Morphology Dependent Reactivity of CsO x Nanostructures on Au(111): Binding and Hydrogenation of CO 2 to HCOOH.

Cesium oxide (CsO x ) nanostructures grown on Au(111) behave as active centers for the CO 2 binding and hydrogenation reactions. The morphology and reactivity of these CsO x systems were investigated as a function of alkali coverage using scanning tunneling microscopy (STM), ambient pressure X-ray photoelectron spectroscopy (AP-XPS), and density functional theory (DFT) calculations. STM results show that initially (0.05-0.10 ML) cesium oxide clusters (Cs 2 O 2 ) grow at the elbow sites of the herringbone of Au(111), subsequently transforming into two-dimensional islands with increasing cesium coverage (>0.15 ML). XPS measurements reveal the presence of suboxidic (Cs y O; y ≥ 2) species for the island structures. The higher coverages of cesium oxide nanostructures contain a lower O/Cs ratio, resulting in a stronger binding of CO 2 . Moreover, the O atoms in the Cs y O structure undergo a rearrangement upon the adsorption of CO 2 which is a reversible phenomenon.

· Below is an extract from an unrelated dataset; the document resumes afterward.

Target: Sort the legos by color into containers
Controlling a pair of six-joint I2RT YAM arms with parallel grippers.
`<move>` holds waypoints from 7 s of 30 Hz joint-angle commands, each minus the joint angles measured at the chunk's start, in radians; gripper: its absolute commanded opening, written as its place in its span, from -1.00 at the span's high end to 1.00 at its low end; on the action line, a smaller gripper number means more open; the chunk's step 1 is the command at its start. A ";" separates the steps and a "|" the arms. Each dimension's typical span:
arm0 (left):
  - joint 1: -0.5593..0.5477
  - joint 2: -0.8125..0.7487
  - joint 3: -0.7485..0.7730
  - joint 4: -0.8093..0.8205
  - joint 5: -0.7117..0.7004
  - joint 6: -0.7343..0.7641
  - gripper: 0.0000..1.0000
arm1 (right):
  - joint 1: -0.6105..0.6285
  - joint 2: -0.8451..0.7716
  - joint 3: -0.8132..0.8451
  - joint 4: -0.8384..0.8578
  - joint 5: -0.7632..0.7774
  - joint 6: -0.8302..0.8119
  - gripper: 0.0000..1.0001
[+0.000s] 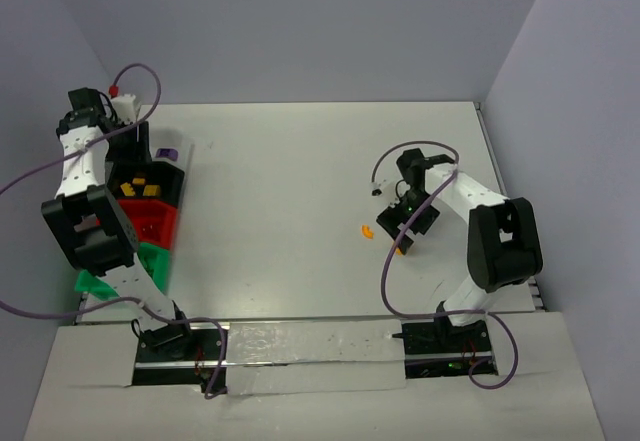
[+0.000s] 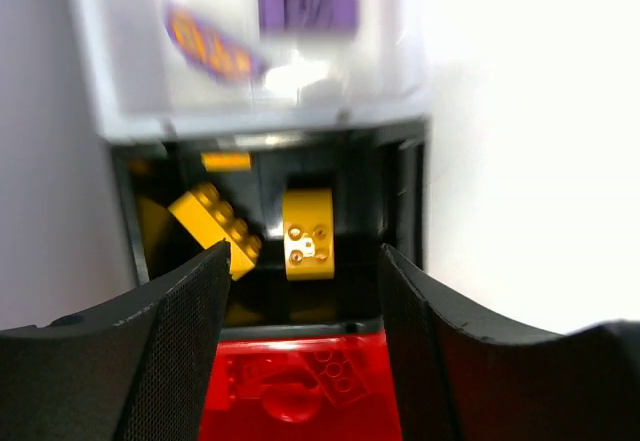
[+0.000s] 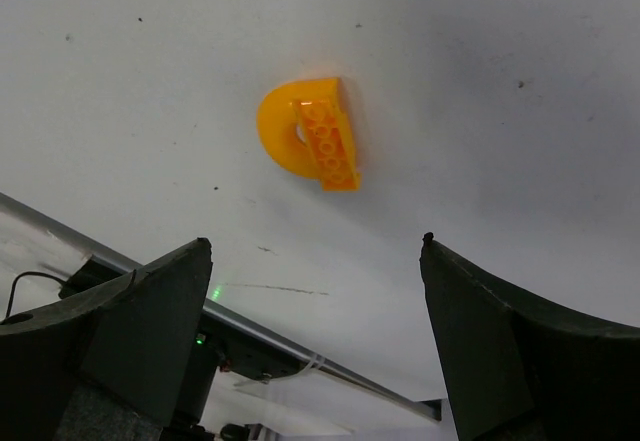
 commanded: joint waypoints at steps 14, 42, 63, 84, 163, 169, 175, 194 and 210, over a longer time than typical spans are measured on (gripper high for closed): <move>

Under CO 2 hydrogenation conditions, the small Cs 2 O 2 clusters are hydroxylated, thereby preventing the adsorption of CO 2 . However, the hydroxylation of the higher coverages of Cs y O did not prevent CO 2 adsorption, and adsorbed CO 2 transformed to HCOO species that eventually yield HCOOH. DFT calculations further confirm that the dissociated H 2 attacks the C in the adsorbate to produce formate, which is both thermodynamically and kinetically favored during the CO 2 reaction with hydroxylated Cs y O. These results demonstrate that cesium oxide by itself is an excellent catalyst for CO 2 hydrogenation that could produce formate, an important intermediate for the generation of value-added species. The role of the alkali oxide nanostructures as active centers, not merely as promoters, may have broad implications, wherein the alkali oxides can be considered in the design of materials tuned for specific applications in heterogeneous catalysis.